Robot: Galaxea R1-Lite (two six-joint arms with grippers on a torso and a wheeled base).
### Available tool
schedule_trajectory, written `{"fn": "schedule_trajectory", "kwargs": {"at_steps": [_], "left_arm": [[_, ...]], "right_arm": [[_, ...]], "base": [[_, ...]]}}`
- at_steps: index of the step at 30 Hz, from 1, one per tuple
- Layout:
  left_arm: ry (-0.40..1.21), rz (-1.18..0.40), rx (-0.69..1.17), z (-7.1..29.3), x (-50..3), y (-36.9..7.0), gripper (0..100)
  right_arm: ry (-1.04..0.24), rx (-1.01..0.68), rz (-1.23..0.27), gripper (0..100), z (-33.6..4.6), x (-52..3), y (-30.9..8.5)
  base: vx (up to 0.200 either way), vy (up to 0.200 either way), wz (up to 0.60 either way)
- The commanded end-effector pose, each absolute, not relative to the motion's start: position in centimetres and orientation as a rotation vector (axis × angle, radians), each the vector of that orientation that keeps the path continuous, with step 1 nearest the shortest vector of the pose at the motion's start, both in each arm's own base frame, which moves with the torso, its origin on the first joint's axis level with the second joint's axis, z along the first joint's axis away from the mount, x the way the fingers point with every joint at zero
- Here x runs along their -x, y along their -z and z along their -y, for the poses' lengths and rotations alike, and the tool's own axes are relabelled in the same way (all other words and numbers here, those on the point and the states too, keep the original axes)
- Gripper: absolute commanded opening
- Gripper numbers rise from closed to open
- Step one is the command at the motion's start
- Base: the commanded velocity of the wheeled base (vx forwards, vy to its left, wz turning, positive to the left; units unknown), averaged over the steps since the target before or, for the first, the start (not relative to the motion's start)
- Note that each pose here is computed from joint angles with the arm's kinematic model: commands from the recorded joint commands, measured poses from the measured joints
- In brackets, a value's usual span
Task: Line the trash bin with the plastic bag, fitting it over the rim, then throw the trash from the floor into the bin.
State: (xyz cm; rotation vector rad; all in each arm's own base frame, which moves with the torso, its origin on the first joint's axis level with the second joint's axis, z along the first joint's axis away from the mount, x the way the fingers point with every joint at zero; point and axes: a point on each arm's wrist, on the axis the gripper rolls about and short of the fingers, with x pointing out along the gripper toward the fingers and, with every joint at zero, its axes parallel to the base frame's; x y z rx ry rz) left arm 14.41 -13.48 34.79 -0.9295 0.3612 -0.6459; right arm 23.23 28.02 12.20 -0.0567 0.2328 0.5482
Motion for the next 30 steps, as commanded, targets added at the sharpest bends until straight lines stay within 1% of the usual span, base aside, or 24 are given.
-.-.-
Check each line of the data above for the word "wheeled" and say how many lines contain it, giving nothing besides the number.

RESPONSE: 2